Simon Willison adds an important principle: "Hoard things you know how to do." Small code experiments, solved problems, prompts that worked well — accumulating these gives you a powerful reference when asking agents to build new features. In agentic engineering, a developer's real asset isn't "typing speed" but "the range of what they know is possible."

Principle 4. Agentic Codebase — Make your codebase AI-readable

Is your codebase optimized for AI agents? Probably not. Dead code, half-finished migrations with two competing patterns, conflicting frameworks... when these get into an agent's context, they act like poison. When an agent generates code with a weird pattern, it's not the agent's fault — it's the confusing signals in your codebase.

The OpenAI team went further. They standardized file structures so agents could generate code consistently, added agent-specific logging, and wrote documentation readable by both humans and agents. They're encoding their "Golden Principles" directly into the repo.

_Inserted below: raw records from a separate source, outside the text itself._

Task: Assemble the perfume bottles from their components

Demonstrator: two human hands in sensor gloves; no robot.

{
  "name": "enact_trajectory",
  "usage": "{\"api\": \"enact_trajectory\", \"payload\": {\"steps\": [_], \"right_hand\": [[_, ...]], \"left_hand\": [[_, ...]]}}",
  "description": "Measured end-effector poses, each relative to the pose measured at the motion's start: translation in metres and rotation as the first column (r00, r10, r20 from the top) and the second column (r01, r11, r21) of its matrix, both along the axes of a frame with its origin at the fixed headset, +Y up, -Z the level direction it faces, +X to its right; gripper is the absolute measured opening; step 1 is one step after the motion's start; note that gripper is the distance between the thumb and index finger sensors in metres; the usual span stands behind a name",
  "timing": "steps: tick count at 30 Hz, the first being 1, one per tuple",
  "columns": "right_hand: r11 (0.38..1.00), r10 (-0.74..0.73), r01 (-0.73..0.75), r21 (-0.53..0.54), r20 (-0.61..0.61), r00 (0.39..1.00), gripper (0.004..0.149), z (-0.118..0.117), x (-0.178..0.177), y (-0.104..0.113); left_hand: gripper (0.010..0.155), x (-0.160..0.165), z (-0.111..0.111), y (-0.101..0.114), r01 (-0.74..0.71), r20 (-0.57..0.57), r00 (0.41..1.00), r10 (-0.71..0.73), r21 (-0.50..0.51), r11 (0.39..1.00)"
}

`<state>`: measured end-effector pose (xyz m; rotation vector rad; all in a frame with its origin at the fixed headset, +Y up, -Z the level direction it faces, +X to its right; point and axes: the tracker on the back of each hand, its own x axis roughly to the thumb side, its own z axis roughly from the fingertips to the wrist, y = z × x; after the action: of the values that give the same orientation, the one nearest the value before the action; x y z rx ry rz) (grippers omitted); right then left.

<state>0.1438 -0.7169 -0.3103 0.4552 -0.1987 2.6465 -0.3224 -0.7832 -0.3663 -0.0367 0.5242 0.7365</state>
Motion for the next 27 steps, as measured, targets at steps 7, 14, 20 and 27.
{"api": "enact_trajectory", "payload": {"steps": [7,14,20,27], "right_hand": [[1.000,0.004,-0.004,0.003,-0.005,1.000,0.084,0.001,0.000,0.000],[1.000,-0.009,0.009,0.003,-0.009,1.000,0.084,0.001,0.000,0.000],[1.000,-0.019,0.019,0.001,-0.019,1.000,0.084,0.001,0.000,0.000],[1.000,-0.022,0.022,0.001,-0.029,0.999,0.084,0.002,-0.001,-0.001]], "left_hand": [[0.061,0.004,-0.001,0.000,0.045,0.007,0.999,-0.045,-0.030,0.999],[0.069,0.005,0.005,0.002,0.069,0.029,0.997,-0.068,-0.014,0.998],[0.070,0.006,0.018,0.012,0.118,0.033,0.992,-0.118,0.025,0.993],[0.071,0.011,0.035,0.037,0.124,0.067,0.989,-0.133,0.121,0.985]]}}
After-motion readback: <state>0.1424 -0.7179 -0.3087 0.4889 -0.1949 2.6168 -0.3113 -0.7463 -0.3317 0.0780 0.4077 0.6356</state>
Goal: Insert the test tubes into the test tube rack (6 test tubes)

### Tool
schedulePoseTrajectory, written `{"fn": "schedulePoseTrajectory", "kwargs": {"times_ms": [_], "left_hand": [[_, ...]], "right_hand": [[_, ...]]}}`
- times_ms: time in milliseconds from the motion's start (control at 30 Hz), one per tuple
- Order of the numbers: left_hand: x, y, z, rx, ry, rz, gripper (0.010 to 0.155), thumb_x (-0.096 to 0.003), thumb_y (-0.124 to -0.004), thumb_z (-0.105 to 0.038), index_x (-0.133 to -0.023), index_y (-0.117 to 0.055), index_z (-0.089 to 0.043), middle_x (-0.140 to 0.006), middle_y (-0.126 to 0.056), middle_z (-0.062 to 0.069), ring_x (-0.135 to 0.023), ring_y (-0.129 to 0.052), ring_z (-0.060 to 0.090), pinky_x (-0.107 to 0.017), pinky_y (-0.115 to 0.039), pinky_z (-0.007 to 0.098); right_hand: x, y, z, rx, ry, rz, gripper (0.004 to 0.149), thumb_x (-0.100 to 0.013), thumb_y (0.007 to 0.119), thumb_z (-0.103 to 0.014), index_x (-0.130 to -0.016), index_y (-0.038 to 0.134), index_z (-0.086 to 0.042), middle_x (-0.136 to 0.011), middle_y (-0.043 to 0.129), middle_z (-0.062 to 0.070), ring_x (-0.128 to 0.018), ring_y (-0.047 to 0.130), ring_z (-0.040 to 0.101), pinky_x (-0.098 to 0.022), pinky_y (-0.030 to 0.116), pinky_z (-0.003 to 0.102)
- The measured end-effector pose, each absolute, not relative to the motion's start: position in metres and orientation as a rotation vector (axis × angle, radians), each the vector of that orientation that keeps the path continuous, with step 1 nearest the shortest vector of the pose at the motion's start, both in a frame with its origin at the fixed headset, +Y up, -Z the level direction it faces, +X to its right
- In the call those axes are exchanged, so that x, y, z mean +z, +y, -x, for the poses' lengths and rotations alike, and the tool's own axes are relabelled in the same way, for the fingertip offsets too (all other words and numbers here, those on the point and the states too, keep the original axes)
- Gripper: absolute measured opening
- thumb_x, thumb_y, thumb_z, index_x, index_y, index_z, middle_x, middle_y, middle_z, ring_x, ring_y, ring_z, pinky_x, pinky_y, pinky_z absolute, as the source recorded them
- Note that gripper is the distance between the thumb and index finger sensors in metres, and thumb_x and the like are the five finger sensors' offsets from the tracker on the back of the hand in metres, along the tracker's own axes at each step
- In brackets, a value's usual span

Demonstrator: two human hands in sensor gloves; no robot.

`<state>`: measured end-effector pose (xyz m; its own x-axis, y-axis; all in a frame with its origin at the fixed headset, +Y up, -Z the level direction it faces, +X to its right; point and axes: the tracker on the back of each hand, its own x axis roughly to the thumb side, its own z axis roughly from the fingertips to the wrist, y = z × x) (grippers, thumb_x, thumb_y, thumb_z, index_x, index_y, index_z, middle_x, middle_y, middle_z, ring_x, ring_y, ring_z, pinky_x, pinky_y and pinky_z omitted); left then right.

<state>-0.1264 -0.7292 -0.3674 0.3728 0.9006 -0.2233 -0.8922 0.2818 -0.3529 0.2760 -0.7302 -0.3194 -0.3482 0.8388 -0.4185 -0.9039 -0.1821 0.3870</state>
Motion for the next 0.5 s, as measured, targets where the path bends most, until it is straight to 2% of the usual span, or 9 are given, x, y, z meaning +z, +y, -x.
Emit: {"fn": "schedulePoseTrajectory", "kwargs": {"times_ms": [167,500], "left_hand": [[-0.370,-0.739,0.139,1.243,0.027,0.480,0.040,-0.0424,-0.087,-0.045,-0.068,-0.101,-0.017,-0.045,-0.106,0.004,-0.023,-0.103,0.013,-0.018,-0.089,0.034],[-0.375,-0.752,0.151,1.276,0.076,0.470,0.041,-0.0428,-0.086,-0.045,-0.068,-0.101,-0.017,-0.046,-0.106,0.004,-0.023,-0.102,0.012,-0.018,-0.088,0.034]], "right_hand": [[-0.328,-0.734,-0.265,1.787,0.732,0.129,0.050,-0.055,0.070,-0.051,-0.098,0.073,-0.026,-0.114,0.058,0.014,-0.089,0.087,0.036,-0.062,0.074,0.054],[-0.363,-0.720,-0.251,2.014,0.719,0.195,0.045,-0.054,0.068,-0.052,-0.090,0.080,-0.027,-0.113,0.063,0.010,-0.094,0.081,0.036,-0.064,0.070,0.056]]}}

Principle 5. Compound Engineering — Let all four principles compound across the entire team

This is the "Compound Engineering" concept from Dan Schipper, co-founder of Every. Context design, verification loops, tools, codebase optimization — if only one person does these, only individual productivity improves. But when the entire team contributes knowledge to CLAUDE.md, builds new MCPs, and shares verification scripts, compound effects emerge. The next session's agent starts with more tools and context than the previous one.

1,000+
Stripe Minions' weekly merged PRs
89%
Zapier org-wide AI adoption rate
500K hrs
Engineering time saved by TELUS

These numbers come from organizations that systematically adopted agentic engineering — not individuals. Stripe's Minions system works like this: a developer posts a task in Slack, the agent writes the code, passes CI, and opens a PR. The human only does the final review and merge. From task assignment to PR — zero human involvement.

Quick Start Guide

  1. Rewrite your CLAUDE.md (or AGENTS.md) as an "agent onboarding doc"
    Write down your project's build commands, coding conventions, and architecture decisions. Skip the obvious stuff like "we use TypeScript" and keep only what Claude is likely to get wrong. If domain knowledge isn't in the codebase, it doesn't exist to the agent.
  2. Close one verification loop
    For your most frequent task, make the agent verify its own results. For backend work, instruct "run the tests and iterate until they all pass." For frontend, use Playwright MCP to verify in the browser. Closing just one loop makes a noticeable difference.
  3. Solve one friction point with a tool
    Find the most common thing your agent can't do. Figure out if it's manually changing something on a website or calling a specific API, then build a CLI tool or MCP server to solve it. The test: "Next time this task comes up, can the agent handle it alone?"
  4. Clean up dead code and competing patterns in your codebase
    Half-finished migrations, two coexisting patterns, unused code — clean it up. Agents work probabilistically, so conflicting patterns mean they'll randomly follow either one.
  5. Start sharing across the team & compound your gains
    Commit new skills, MCP servers, and verification scripts to the repo. The test: "Can the tool I just built be used by the next person (or next agent session)?" Solo workflows don't compound.

Warning: 3 anti-patterns

These are things Simon Willison has clearly warned about.
1. Don't merge agent-written code without review. The agent's PR descriptions need human verification too.
2. Don't blindly trust agent-written tests. You can end up with "self-fulfilling tests" that pass with hardcoded values.
3. Don't settle for "it works, so it's fine." If you lower review standards just because code generation costs dropped, technical debt accumulates at AI speed.